▶ [Work instructions]:
The data below should be restated word for word, pictures omitted.

▶ [Data segment]:
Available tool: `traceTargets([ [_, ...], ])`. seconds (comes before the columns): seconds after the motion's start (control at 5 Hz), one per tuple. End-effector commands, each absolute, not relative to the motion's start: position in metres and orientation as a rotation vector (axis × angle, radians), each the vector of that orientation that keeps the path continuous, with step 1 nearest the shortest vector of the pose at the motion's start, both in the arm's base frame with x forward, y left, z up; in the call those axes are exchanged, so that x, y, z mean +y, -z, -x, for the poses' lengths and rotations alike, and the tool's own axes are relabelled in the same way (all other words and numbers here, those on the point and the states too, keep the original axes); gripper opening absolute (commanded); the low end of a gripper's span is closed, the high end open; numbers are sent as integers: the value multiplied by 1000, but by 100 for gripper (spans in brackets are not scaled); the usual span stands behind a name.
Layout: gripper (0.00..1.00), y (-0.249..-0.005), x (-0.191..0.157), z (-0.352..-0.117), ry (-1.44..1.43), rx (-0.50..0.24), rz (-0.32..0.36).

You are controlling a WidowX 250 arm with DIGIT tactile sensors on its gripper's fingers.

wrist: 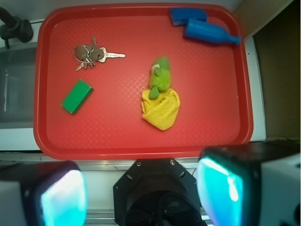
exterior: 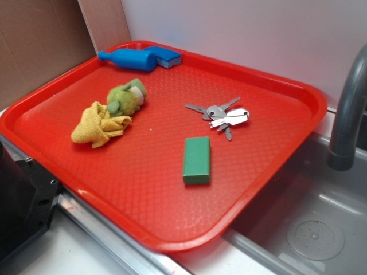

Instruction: Grab the green block.

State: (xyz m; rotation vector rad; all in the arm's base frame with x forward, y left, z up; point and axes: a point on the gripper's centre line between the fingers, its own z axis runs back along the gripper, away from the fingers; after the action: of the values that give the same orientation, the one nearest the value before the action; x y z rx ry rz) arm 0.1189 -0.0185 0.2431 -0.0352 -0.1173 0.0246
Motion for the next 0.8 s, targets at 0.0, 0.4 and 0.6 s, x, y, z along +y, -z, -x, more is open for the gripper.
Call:
traceTargets([
  [0.0, 100, -243, -18, -119, -25, -117, 35],
  [0.4, 100, -144, -81, -169, -320, -47, 78],
  [0.6, 100, -111, -105, -200, -419, -70, 89],
])
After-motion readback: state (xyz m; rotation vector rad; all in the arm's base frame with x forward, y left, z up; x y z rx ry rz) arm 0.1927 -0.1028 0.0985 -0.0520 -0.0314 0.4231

▶ [Response box]:
Available tool: `traceTargets([ [_, ...], ])`. seconds (comes before the columns): seconds after the motion's start (control at 5 Hz), one per tuple. End-effector commands, each absolute, not relative to the motion's start: position in metres and orientation as a rotation vector (axis × angle, radians), each the vector of that orientation that keeps the path continuous, with step 1 nearest the shortest vector of the pose at the motion's start, both in the arm's base frame with x forward, y left, z up; in the call those axes are exchanged, so that x, y, z mean +y, -z, -x, for the poses' lengths and rotations alike, and the tool's own axes are relabelled in the same way (all other words and numbers here, those on the point and the states too, keep the original axes); gripper opening absolute (commanded); the low end of a gripper's span is closed, the high end open; numbers are sent as integers: the value multiplied by 1000, but by 100 for gripper (spans in brackets are not scaled); the usual span stands behind a name.
Layout: gripper (0.00..1.00), y (-0.249..-0.005), x (-0.191..0.157), z (-0.352..-0.117), ry (-1.44..1.43), rx (-0.50..0.24), rz (-0.32..0.36).

You are controlling a WidowX 250 arm with DIGIT tactile sensors on its gripper's fingers.

wrist: 
exterior: 

Instruction: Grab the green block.

State: (xyz m; rotation vector rad; all in the arm's base frame with x forward, y left, z up; point and axes: a point on the gripper's centre line between the fingers, its own z axis runs back along the gripper, away from the fingers; after the action: of the values that give the same orientation, the one nearest the value before the action; x y z rx ry rz) arm 0.1189 -0.0185 0.2431 -0.0352 -0.1173 0.0246
Motion for the next 0.8 s, targets at 0.0, 0.4 and 0.6 s, x, y, z along +y, -z, -x, more is open for the gripper.
Call:
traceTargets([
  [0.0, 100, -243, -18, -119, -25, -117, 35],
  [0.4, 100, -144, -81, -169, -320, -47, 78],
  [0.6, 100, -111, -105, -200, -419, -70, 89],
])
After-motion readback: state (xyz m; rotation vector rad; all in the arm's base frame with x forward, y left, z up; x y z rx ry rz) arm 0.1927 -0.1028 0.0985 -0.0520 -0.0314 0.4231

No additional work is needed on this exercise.